Giovanni Toschi is the Founder of AI firms Jatana and BotSupply. The Copenhagen-based entrepreneur took time out to talk to CXM about how we are firmly in the middle of the Golden Age of Customer Experience, and where the industry can go from here…
Your role must give you a great perspective on what businesses need and what customers expect from them. How do you see the overall role of Customer Experience today?
Customer Experience is probably going through its Golden Age right now. The awareness of businesses all around the world has grown a lot and they really do care about CX and overall customer satisfaction. No business is unique, everyone has competitors; it’s the relationship with your customers that makes the difference between successful companies and the rest of the businesses that fall behind.
What do companies often do wrong when it comes to CX?
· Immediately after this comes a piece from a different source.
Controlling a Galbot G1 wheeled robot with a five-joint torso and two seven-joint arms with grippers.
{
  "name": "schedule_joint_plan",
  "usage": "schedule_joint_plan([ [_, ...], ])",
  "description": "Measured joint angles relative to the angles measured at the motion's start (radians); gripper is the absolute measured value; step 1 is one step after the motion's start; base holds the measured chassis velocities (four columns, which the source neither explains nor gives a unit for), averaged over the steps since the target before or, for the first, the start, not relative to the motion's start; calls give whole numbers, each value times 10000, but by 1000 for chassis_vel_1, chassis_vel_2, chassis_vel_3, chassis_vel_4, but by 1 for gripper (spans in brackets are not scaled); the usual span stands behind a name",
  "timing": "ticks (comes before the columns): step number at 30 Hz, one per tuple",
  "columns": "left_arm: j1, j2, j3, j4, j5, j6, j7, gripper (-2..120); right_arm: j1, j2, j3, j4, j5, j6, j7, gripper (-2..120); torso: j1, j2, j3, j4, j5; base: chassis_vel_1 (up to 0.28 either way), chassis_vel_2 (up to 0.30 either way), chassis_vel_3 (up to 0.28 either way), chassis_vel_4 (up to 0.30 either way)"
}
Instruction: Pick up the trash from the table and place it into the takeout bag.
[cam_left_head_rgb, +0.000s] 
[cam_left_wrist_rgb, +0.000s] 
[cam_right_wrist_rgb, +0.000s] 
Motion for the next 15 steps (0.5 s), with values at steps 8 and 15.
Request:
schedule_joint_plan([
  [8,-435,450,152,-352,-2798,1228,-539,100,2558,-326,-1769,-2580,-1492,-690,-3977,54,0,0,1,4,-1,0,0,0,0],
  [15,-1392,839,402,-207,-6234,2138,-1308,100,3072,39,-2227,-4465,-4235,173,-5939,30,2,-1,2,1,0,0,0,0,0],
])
There is more than one thing. First of all, many are faking it. They try to seem like they really care for the customer while they actually care for the cash. Yes, everyone is in the business for the money, but that does not mean you should treat your customers as a number or data. They’re not, and they know when you do that.
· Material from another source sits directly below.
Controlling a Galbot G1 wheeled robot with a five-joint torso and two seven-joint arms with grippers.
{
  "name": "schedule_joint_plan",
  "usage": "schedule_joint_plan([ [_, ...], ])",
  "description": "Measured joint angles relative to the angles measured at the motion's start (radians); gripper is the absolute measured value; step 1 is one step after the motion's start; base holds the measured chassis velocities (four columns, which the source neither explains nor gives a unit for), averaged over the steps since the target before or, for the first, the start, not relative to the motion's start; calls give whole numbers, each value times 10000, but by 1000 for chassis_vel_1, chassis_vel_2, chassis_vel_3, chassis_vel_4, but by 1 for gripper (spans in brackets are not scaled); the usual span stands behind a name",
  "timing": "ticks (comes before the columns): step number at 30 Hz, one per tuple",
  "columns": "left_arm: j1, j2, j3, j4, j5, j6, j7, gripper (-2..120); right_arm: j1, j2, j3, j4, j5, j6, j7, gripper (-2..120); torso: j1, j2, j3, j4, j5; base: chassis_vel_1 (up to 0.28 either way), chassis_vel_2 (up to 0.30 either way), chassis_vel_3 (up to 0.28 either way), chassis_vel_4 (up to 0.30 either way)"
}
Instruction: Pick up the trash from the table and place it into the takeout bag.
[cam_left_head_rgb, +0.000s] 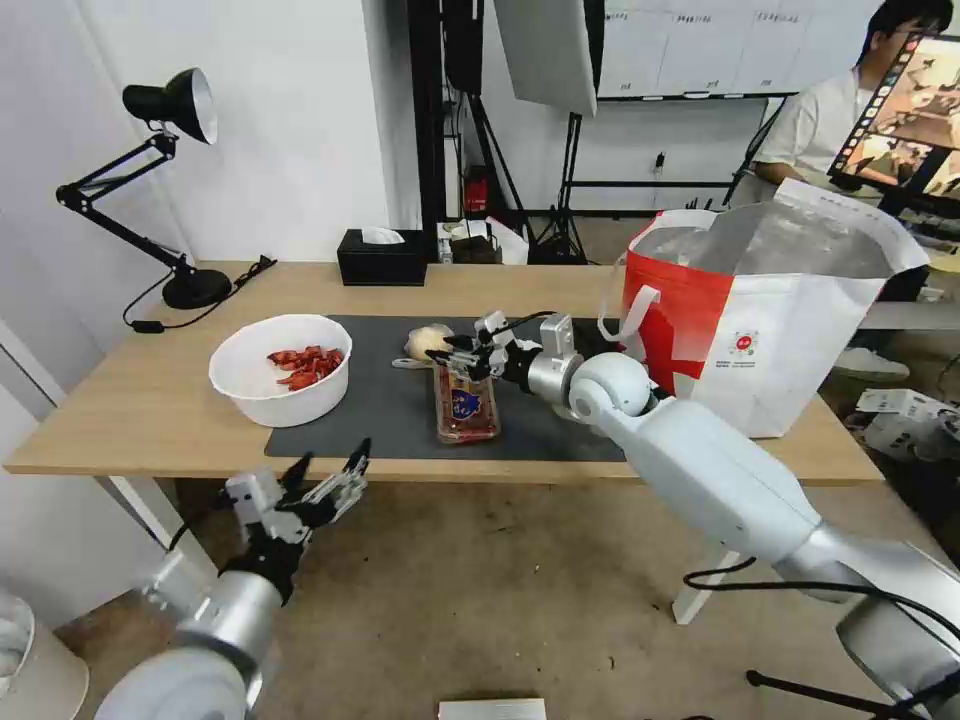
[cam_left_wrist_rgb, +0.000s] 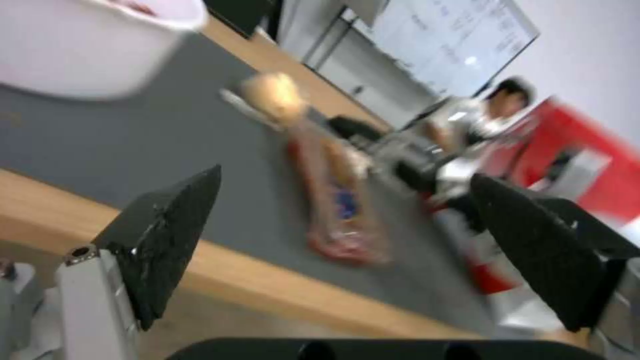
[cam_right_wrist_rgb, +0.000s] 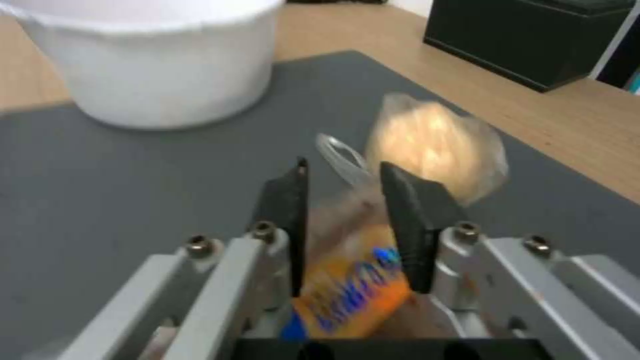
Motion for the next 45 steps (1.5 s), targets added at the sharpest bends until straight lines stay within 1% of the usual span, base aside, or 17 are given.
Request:
schedule_joint_plan([
  [1,0,0,0,0,0,0,0,100,0,0,0,0,0,0,0,30,0,0,0,0,0,0,0,0,0],
  [2,-471,158,108,130,-1499,190,-339,100,7,26,1,-398,-369,206,-416,20,-1,1,-1,-1,0,0,0,0,0],
  [4,-961,381,312,393,-2557,286,-583,100,7,13,-4,-591,-406,320,-590,10,-1,1,-1,-1,0,0,0,0,0],
  [5,-961,381,312,393,-2557,286,-583,100,7,13,-4,-591,-406,320,-590,10,-1,1,-1,-1,0,0,0,0,0],
  [8,-1735,629,655,854,-3588,347,-838,100,33,-7,-4,-654,-204,344,-521,0,-1,1,-1,-1,0,0,0,0,0],
  [9,-1735,629,655,854,-3588,347,-838,100,33,-7,-4,-654,-204,344,-521,0,-1,1,-1,-1,0,0,0,0,0],
  [11,-2249,720,937,1219,-4079,376,-935,100,84,-66,-19,-654,-49,328,-478,0,-1,2,-2,0,-1,0,0,0,0],
  [12,-2249,720,937,1219,-4079,376,-935,100,84,-66,-19,-654,-49,328,-478,0,-1,2,-2,0,-1,0,0,0,0],
  [14,-2738,753,1262,1657,-4286,389,-993,100,123,-121,-52,-666,65,308,-472,0,-1,2,-2,0,0,0,0,0,0],
  [17,-3247,755,1569,2024,-4391,398,-1069,100,159,-165,-59,-689,155,293,-472,0,-1,2,-2,0,0,0,0,0,0],
  [19,-3846,737,1942,2463,-4494,437,-1250,100,191,-225,-58,-723,301,287,-523,0,-1,2,-2,0,-2,0,0,0,0],
  [20,-3846,737,1942,2463,-4494,437,-1250,100,191,-225,-58,-723,301,287,-523,0,-1,2,-2,0,-2,0,0,0,0],
  [23,-4438,732,2370,2987,-4445,493,-1511,100,193,-263,-61,-778,397,281,-597,0,0,2,-2,-2,0,0,0,0,0],
  [26,-4682,731,2513,3225,-4395,552,-1712,100,178,-261,-56,-837,410,280,-611,0,-1,2,-2,-1,0,0,0,0,0],
  [36,-4954,751,2721,3599,-3919,804,-2133,100,40,-259,9,-894,410,281,-668,0,-1,1,-2,0,-1,0,0,0,0],
  [41,-5164,792,2829,3763,-3649,969,-2581,100,-50,-244,41,-860,361,282,-692,0,-2,2,-2,0,-1,0,0,0,0],
  [45,-5238,802,2891,3841,-3605,1104,-2780,100,-61,-250,43,-850,350,283,-706,0,-2,2,-3,0,-1,0,0,0,0],
])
Second, they do not devote themselves too much. Low effort to satisfy a customer in most cases end up with bad results for the company.
Customer support plays a big role in Customer Experience. How do you see it?
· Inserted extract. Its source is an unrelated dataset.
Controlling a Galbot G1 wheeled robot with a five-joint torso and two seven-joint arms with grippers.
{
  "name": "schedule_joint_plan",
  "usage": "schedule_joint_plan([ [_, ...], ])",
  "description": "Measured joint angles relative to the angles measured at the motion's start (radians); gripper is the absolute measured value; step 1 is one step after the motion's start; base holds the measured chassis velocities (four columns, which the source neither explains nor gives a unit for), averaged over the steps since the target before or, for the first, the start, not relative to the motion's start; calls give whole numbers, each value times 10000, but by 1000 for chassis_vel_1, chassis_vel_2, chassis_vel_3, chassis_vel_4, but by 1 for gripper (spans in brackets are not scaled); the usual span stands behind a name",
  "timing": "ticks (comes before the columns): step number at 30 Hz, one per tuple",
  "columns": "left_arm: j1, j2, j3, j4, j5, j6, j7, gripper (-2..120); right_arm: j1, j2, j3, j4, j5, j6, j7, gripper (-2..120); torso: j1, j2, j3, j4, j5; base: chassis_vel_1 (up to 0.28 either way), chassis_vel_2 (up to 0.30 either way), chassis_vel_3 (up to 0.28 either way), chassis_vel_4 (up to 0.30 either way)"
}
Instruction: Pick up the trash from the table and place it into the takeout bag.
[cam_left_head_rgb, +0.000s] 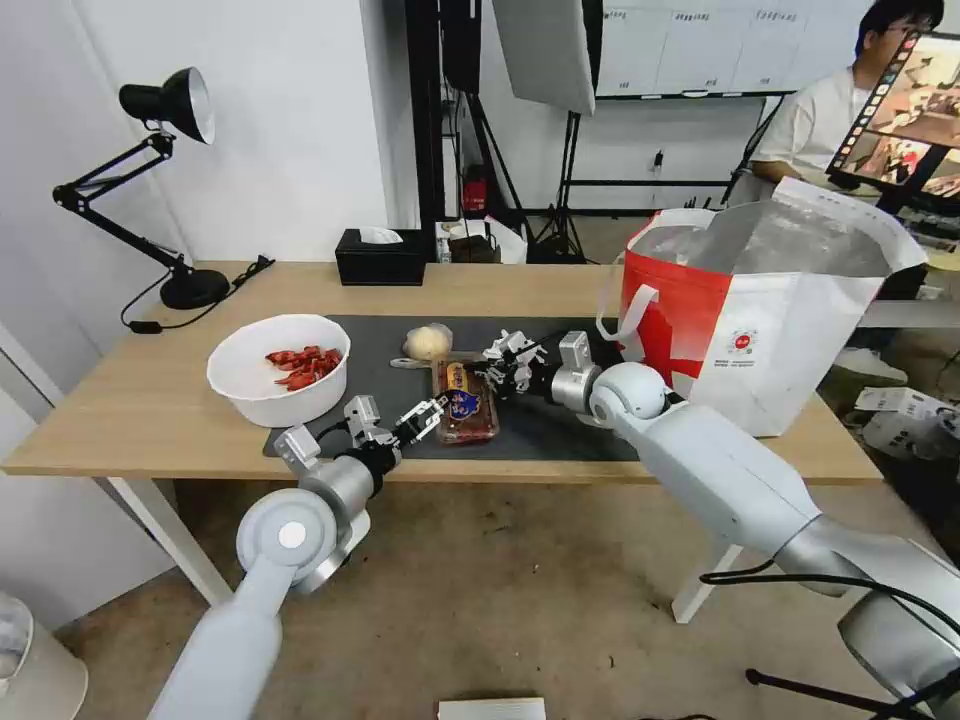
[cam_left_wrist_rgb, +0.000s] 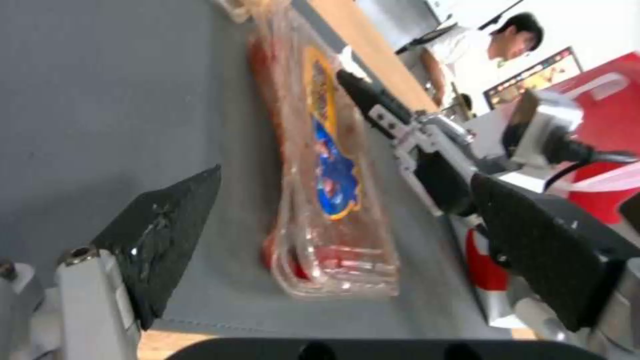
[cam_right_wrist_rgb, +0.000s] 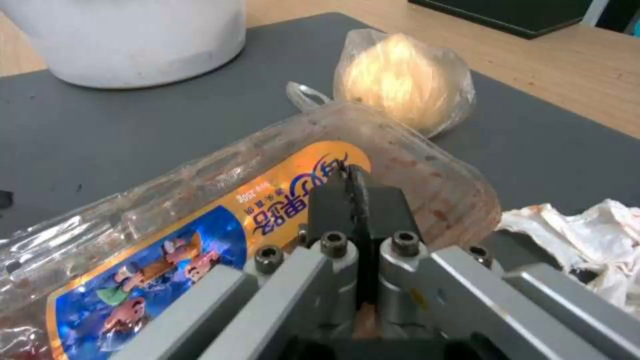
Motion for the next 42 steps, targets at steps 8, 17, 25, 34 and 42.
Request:
schedule_joint_plan([
  [8,-307,-62,299,299,-6,206,-337,100,0,11,-24,53,2,0,-29,0,0,0,0,0,0,0,0,0,0],
  [17,-686,-287,660,595,-302,393,-851,100,-14,-41,-10,146,65,0,-6,0,0,0,0,0,0,0,0,0,0],
  [25,-847,-389,761,770,-466,393,-1118,99,-72,-65,-6,186,176,-14,3,0,-1,2,-2,0,1,0,0,0,0],
  [34,-837,-340,765,775,-466,402,-1252,72,-120,-33,-41,168,320,-157,-6,0,0,1,0,1,-1,0,0,0,0],
  [42,-838,-312,774,755,-472,436,-1269,38,-100,-108,-75,262,435,-231,28,0,0,1,0,-1,-1,0,0,0,0],
])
Interaction between the company and the customer is half of it, honestly. The ways you connect with your customers, including providing customer support, is a key differentiator today.
Automation is a hot topic. Do you think it improves the efficiency of a company and Customer Experience in general?
Absolutely yes, if used correctly. Customers today want everything almost instantly. Twenty-four hours to reply is no longer enough – you have to act fast. But they also want you to show effort and focus on them as an individual. That’s where automation kicks in. It provides instant replies to frequently asked questions, and agents can focus on the more complex topics and connect to the customer on a personal level.
When it comes to automation, it is often associated with the fear of AI replacing humans and taking over their jobs. Do you think this is true and how do you see the future with ‘robots’ as our coworkers?
The same fear was present with the industrial revolution, yet we did not lose jobs, we just created new ones. Machines can replace humans in many positions, but that only means new positions will open. Humans will always have their advantages over robots.
What exactly is Jatana?
We are on a mission to bring Artificial Intelligence to customer support teams of any size. Using Jatana, any company can set up AI automation in their contact centre in a matter of hours. Our solution allows support agents to focus on the issues that matter while leaving repetitive tasks to the AI.
What inspired you and your team to create this tool?
Since 2016, at BotSupply, we have been helping companies like Carlsberg and Mercedes leverage conversational AI to provide better Customer Experience. In the process, we kept on getting requests to develop a solution that could do the same for email support. We put together an initial MVP and after closing the first customer we decided to spin-off the product into a stand-alone company and that’s how Jatana was born.
Could you give us an example of a company that successfully included your tool (or any other automated service) into their business?
We have been operational for a few months only but our customer base includes companies from Scandinavia, as well as other parts of Europe and Asia. A good example is Stocard, a fast-growing German company that developed an app to keep all your loyalty cards in one place.
What is your message to the readers of Customer Experience Magazine?
If you’re reading this magazine that already means that you do care about Customer Experience. That’s great – stay on the right track, follow what’s trending, and don’t let competitors leave you behind. Try to be one step ahead, as that’s how you win the race.